Area rabbis tour Kiev, Israel on JFNA mission

Area rabbis tour Kiev, Israel on JFNA mission

Rabbi Aaron Bisno will never forget that apartment in Kiev.

It was cold and drafty with water stains on the walls and ceilings. A mother and daughter called it home, but the girl was home alone at nights while the mother worked.

Not an easy existence.

American Jews don’t fully appreciate how difficult the lives of Jews in Ukraine and the rest of the former Soviet Union can be, Bisno lamented.

“I don’t think we understand that at all,” he said. “We can little imagine until we’ve been in one of those apartments.”

That’s one reason why the Rabbinic Cabinet of the Jewish Federation of North America led an eight-day trip to Kiev and Israel, to show more than 30 rabbis who came along the work JFNA and its overseas partners, the Joint Distribution Committee (JDC) and the Jewish Agency for Israel, are doing to support Ukrainian Jews in Ukraine and Israel (for those who make aliya).

Bisno was one of three Pittsburgh rabbis on the trip. The other two were Alvin Berkun, rabbi emeritus of Tree of Life-Or L’Simcha Congregation and Chuck Diamond, its current spiritual leader.
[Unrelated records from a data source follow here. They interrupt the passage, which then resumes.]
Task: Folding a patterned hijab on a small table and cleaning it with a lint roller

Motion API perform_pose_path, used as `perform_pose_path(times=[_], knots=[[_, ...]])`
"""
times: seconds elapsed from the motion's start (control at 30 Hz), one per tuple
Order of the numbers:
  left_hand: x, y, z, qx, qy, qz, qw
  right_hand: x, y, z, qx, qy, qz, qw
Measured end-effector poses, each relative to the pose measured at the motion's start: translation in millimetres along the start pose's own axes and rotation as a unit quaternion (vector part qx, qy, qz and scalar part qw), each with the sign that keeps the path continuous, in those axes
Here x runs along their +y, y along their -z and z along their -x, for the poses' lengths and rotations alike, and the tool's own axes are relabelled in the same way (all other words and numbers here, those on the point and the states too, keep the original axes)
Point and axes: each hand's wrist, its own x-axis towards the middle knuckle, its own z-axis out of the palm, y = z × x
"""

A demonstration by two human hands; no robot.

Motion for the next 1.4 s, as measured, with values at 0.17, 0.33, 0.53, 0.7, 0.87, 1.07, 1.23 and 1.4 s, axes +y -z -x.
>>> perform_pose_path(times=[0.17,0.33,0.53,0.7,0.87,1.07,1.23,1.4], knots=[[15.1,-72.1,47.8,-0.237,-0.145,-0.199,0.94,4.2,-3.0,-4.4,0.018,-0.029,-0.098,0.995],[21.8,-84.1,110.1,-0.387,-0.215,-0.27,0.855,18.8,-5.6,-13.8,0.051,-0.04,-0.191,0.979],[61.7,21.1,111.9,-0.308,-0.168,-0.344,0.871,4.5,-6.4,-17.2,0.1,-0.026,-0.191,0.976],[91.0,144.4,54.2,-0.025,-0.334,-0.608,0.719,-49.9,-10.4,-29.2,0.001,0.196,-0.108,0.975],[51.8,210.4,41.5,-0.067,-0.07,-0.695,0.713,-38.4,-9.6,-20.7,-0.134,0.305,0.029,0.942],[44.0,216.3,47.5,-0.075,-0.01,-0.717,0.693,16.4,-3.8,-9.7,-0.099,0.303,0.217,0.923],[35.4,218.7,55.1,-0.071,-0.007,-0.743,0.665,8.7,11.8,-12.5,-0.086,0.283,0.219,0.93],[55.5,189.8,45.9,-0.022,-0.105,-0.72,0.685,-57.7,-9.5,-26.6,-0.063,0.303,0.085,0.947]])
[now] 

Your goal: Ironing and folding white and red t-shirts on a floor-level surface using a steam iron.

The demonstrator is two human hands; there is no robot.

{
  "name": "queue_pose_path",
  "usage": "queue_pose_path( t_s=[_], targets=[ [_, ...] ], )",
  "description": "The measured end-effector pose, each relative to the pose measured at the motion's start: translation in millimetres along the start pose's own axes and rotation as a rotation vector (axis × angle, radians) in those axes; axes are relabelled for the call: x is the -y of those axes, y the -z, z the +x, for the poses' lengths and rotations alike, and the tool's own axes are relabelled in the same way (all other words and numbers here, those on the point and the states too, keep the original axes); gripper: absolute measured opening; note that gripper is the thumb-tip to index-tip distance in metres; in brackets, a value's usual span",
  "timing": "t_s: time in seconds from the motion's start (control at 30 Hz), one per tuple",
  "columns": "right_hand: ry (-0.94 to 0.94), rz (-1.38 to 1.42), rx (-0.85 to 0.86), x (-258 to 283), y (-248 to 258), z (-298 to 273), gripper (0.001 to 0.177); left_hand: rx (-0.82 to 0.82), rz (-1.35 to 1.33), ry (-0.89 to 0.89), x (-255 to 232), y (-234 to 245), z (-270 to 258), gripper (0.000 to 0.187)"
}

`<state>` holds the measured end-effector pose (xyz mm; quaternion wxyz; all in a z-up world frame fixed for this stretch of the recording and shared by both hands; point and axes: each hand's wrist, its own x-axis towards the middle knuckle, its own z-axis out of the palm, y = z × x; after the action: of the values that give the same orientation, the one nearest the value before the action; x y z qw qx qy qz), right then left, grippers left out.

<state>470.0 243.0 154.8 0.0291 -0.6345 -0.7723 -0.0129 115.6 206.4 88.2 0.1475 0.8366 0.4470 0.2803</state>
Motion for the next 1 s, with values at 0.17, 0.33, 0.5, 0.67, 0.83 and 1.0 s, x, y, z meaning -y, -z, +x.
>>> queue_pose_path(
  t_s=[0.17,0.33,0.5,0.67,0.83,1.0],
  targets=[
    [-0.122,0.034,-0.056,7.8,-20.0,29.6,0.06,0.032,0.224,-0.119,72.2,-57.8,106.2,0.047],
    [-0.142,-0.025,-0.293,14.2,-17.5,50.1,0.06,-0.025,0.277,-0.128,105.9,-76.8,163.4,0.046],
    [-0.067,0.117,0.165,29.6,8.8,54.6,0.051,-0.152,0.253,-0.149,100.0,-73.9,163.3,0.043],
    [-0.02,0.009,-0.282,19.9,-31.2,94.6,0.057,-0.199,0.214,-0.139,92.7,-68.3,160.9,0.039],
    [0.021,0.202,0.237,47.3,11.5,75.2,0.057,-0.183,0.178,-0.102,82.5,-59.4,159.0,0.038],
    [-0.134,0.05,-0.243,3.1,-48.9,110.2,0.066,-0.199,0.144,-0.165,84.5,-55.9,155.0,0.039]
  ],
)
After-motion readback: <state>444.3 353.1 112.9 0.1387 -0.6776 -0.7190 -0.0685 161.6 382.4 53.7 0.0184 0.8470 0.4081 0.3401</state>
“To identify as Jewish [in Kiev] and know people on the other side of the world care about you because of that, it’s a story we don’t all appreciate,” Bisno said.

That mother and daughter in the drafty Kiev apartment are beneficiaries of global Jewish support. The girl gets weekly dance classes, and the family gets extra food to sustain itself.

While Bisno noted some of the struggles Ukrainian Jewry face, Diamond shared another side to the Ukrainian Jewry story.

“I experienced what I believe is a miracle,” he said. “After all the history of Jews in the former Soviet Union in that part of the world, attempts by Hitler to eradicate the Jews, the community was wonderful; there was a revival of the Jewish community in Ukraine and Kiev, and by young and old a thirst for all things Jewish.”

Anti-Semitism still exists in Ukraine, Diamond acknowledged, but it hasn’t stopped the growth of Jewish life in Kiev.

“I got the impression of a vibrant Jewish community,” he said. “We ate in kosher restaurants; we visited people of all ages — from preschool to senior citizens — and it was very inspiring, I have to tell. In a few places, I was able to get some singing and dancing going. It was wonderful.”

He said he was “a better rabbi” for making the trip.

The size of the Ukrainian Jewish community is hard to gauge. Various reports put the number between 84,000 and 112,000, consisting primarily of elderly who survived the Holocaust and communism, and young people just now discovering their Jewish roots.

Bisno called quantifying the community “a demographer’s nightmare.”

Berkun, whose family came from Kiev, and was making his second trip to the Ukrainian capital in six months (the first was to install the first Conservative rabbi there), touted the JDC’s efforts to connect on a human level with the city’s elderly Jews.

He particularly noted two programs: “Warm Houses,” which matches elderly Jews every Wednesday in one’s apartment for refreshments and fellowship, and the “chesed centers,” which provide hot meals, food packages and access to caseworkers.

“It’s amazing to see the work they’re doing,” said Berkun, who made this most recent trip with his son, Rabbi Jonathan Berkun of Aventura Turnberry Jewish Center, Aventura, Fla. “They’re keeping Jewish life alive; they’re helping people to recognize their Jewish ideas. We met so many Jews who didn’t know they were Jews until their teenage years.”

While in Kiev, the Berkuns met with a cousin. She recently made aliya to Israel, but returned to Ukraine when the chief rabbinate refused to convert her husband, despite years of yeshiva study, due lack of proper documentation of his heritage.

“They felt they could live more freely as Jews in Kiev than they could if they stayed in Israel,” Berkun lamented. He noted that some 300,000 Ukrainian immigrants to the Jewish state face the same issue.

Diamond described how another Ukrainian woman they met in Beer Sheva broke into tears as she described the trials of her conversion experience.

On another issue, Diamond noted that two female rabbis in the group were briefly detained on the last day of the trip when they chose to pray with Women of the Wall at the Kotel (Western Wall), while the rest of the group was meeting with Natan Sharansky, chairman of the Jewish Agency for Israel and Ron Dermer, a senior advisor to Israeli Prime Minister Benjamin Netanyahu.

Netanyahu has tasked Sharansky with mediating an agreement between Women at the Wall, who sing, wear tallit and read Torah when they worship at the Kotel and ultra-Orthodox worshippers, who consider such manner of worship by women an abomination.

That the rabbis were meeting with Sharansky and Dermer while some of their own were being detained, Diamond said, was “clearly ironic.”